Kroonstad was a constituency in the Orange Free State Province of South Africa, which existed from 1910 to 1994. Named after the town of Kroonstad, the seat covered a rural area in the east of the province. Throughout its existence it elected one member to the House of Assembly.
== Franchise notes ==
When the Union of South Africa was formed in 1910, the electoral qualifications in use in each pre-existing colony were kept in place. In the Orange River Colony, and its predecessor the Orange Free State, the vote was restricted to white men, and as such, elections in the Orange Free State Province were held on a whites-only franchise from the beginning. The franchise was also restricted by property and education qualifications until the 1933 general election, following the passage of the Women's Enfranchisement Act, 1930 and the Franchise Laws Amendment Act, 1931. From then on, the franchise was given to all white citizens aged 21 or over. Non-whites remained disenfranchised until the end of apartheid and the introduction of universal suffrage in 1994.

== History ==
Kroonstad, like most of the Orange Free State, was a highly conservative seat throughout its existence and had a largely Afrikaans-speaking electorate. It was an early stronghold for the National Party, whose founding leader J. B. M. Hertzog enjoyed widespread popularity with the Free State's Afrikaner population.
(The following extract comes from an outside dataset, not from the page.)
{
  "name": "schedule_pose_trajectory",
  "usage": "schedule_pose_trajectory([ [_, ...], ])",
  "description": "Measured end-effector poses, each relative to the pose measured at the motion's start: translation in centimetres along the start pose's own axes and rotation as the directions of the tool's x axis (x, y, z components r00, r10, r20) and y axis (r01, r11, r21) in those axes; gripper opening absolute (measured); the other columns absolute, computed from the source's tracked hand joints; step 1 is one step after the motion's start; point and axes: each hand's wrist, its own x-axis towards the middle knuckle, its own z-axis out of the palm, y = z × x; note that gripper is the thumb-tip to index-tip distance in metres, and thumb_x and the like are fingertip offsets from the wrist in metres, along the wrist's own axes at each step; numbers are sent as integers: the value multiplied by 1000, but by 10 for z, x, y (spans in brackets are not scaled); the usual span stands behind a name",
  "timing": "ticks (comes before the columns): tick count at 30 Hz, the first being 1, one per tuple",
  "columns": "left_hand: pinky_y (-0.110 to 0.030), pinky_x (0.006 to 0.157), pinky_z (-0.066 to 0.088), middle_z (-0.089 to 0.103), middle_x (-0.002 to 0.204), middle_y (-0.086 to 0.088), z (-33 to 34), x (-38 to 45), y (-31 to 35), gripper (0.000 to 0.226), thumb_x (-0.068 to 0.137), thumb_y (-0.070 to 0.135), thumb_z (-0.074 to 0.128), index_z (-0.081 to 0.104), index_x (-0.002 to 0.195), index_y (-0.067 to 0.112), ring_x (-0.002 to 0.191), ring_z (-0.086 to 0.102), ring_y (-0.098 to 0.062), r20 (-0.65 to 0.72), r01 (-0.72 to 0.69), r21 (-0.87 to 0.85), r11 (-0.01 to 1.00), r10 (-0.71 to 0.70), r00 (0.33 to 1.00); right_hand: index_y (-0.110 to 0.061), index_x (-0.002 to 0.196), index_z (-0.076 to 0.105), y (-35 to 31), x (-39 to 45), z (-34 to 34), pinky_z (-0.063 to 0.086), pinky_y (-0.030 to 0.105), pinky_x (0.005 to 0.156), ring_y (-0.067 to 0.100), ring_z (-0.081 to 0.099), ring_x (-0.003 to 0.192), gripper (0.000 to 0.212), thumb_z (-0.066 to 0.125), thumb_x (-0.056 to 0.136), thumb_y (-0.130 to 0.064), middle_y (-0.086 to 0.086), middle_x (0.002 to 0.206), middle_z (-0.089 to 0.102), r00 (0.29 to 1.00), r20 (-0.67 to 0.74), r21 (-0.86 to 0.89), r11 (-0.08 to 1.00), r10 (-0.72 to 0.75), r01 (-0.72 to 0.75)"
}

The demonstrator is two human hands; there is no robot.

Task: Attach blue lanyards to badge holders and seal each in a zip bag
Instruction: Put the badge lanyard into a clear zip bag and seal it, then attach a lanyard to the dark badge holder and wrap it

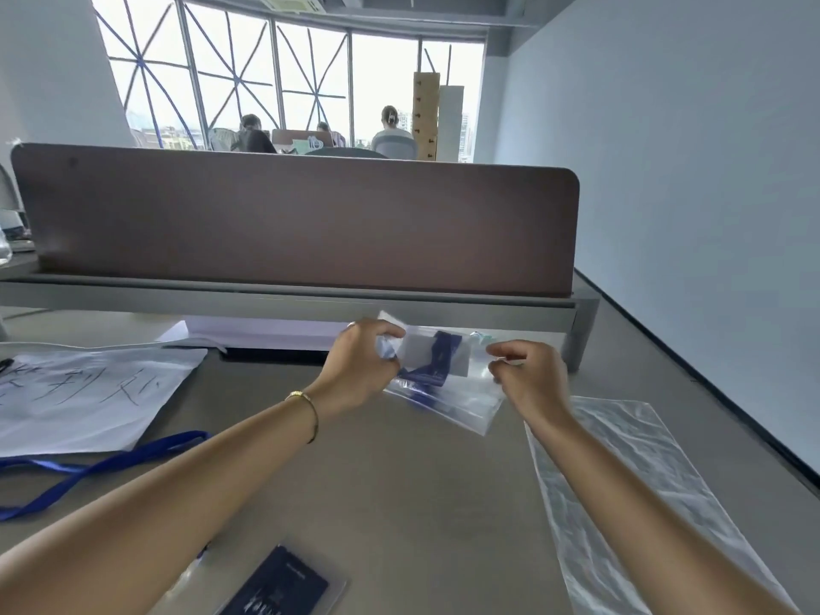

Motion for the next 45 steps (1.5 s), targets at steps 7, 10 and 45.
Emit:
schedule_pose_trajectory([
  [7,-24,87,44,50,134,0,28,22,-21,46,84,26,71,60,129,28,113,50,-17,137,-117,217,969,88,987,-15,118,74,20,29,17,37,18,87,24,62,116,40,66,80,-5,5,125,70,995,100,-235,971,-18,41],
  [10,-26,86,41,50,131,-2,31,20,-23,53,90,33,65,48,140,27,115,51,-20,155,-118,328,937,69,985,-21,124,70,28,29,20,41,25,91,28,60,115,41,65,84,-12,7,129,59,987,151,-352,930,-51,102],
  [45,-30,81,45,50,103,9,-94,-238,-19,74,55,56,87,49,114,32,103,44,-17,398,86,443,892,-281,873,-29,96,75,-53,-148,44,51,34,92,8,56,110,24,67,83,-10,-14,116,56,710,531,-101,798,-462,594],
])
Its Nationalist MP, Pieter Johannes Terreblanche, left parliament in January 1934, as Hertzog was in the process of merging his party with Jan Smuts' South African Party to form the new United Party. In the resulting by-election, the coalition parties agreed to nominate the SAP's George James Fullard, who was duly elected with only independent opposition. Fullard would represent three separate parties over a fairly short parliamentary career: he joined the UP on its formation shortly after he was elected, held the seat in 1938, then joined Nicolaas Havenga's Afrikaner Party in 1940. He contested the seat under that label in 1943, but like most Afrikaner Party candidates, placed a distant third, and the seat was taken by Andries Steyn for the Herenigde Nasionale Party, which swept the Free State in that election.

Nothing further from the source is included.